Exclusive Every deanery area should run a pilot for five-year GP specialty training, Health Education England's head of primary care has told Pulse in an exclusive interview.

Professor Simon Gregory, HEE's deputy medical director of primary and integrated care, said he would ‘ideally’ like to set up a five-year training pilot in every deanery area following the pilot set to be trialled in Tower Hamlets.

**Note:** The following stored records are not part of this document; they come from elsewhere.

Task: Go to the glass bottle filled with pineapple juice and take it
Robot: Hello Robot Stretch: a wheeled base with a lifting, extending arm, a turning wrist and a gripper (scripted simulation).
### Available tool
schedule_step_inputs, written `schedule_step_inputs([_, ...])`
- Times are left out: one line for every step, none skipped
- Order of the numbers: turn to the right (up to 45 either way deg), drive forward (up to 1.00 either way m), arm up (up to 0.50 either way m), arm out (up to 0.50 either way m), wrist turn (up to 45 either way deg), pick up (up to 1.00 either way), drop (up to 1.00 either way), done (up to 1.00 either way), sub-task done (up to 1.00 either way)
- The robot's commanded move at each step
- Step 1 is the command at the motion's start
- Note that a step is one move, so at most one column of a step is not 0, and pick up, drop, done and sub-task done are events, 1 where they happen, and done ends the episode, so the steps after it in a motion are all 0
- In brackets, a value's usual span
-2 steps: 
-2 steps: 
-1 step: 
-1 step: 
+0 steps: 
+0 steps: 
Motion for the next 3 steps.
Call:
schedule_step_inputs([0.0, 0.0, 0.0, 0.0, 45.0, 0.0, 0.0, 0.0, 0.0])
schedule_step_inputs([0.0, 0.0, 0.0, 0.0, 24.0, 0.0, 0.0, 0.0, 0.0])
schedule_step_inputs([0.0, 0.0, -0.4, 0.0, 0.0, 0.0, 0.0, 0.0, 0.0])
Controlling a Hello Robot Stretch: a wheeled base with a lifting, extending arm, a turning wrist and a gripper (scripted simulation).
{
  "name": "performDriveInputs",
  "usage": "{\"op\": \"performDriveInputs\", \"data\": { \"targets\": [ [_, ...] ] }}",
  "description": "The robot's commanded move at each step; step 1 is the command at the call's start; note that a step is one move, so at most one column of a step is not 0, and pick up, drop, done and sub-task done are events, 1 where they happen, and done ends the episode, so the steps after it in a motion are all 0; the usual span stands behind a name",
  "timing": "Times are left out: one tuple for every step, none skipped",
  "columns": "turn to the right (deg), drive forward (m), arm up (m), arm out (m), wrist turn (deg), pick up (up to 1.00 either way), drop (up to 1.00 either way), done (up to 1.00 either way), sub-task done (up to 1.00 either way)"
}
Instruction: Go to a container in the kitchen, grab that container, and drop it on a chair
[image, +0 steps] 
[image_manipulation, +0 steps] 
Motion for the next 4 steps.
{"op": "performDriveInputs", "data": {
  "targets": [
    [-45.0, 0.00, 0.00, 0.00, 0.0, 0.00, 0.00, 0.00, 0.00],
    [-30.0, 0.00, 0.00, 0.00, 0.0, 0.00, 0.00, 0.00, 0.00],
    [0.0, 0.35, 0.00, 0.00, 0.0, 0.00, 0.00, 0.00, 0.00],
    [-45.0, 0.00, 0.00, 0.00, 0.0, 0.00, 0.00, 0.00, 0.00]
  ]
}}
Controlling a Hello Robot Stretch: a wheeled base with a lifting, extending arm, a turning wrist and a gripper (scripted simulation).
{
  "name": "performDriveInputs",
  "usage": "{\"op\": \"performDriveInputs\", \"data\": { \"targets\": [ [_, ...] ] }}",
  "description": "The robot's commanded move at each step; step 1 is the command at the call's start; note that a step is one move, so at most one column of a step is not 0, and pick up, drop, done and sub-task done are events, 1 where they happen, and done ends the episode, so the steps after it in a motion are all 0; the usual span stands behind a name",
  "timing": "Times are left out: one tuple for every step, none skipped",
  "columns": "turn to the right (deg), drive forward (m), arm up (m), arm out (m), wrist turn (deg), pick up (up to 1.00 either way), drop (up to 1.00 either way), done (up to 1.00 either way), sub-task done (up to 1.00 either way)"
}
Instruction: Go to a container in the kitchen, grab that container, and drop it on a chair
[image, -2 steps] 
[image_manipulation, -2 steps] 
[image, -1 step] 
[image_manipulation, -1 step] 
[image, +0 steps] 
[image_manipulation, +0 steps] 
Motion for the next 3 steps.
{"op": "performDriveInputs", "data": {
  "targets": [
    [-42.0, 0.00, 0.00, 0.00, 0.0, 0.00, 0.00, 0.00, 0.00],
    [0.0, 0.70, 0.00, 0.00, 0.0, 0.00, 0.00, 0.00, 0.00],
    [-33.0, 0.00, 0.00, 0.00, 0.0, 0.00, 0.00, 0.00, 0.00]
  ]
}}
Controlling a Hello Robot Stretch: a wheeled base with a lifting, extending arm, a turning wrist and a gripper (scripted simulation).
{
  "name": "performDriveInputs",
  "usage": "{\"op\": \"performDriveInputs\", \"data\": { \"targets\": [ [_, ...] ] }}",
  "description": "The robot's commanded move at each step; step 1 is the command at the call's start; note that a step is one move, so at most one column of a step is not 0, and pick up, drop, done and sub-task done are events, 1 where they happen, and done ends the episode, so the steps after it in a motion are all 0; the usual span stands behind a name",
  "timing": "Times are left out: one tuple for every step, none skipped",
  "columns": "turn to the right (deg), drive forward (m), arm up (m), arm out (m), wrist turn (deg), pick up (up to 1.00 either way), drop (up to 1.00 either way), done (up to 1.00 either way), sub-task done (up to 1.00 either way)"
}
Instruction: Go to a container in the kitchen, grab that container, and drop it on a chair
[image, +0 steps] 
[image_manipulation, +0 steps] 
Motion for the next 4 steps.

This will include the current three-year training but will be solely in general practice, and trainees will 'automatically' be enrolled in a two-year fellowship at the end of it.

The RCGP has been pushing for extended GP training for years, but has previously been knocked back in its attempts to extend training to four years. 

However, Professor Gregory told Pulse that he plans to rollout extended training. He said: ‘Our plan is to have 13 or 14 pilots. Ideally, I'd like one in every deanery area, I'm having discussions on those at the moment. This is really exciting.’

He added: 'Why do you train people for 18 months in a hospital?  Often, they're not even learning much about general practice, they're providing service in the hospital, but that's the way it's currently funded.'

Health Education England splits into 13 regions for specialty training.

Professor Gregory said that spending five years in one area allows more likelihood for trainees to 'fall in love' with the area and ‘have an affinity’ for it.

He also said the extended training is advantageous to the area as trainees can ‘adapt’ to the needs of the local population.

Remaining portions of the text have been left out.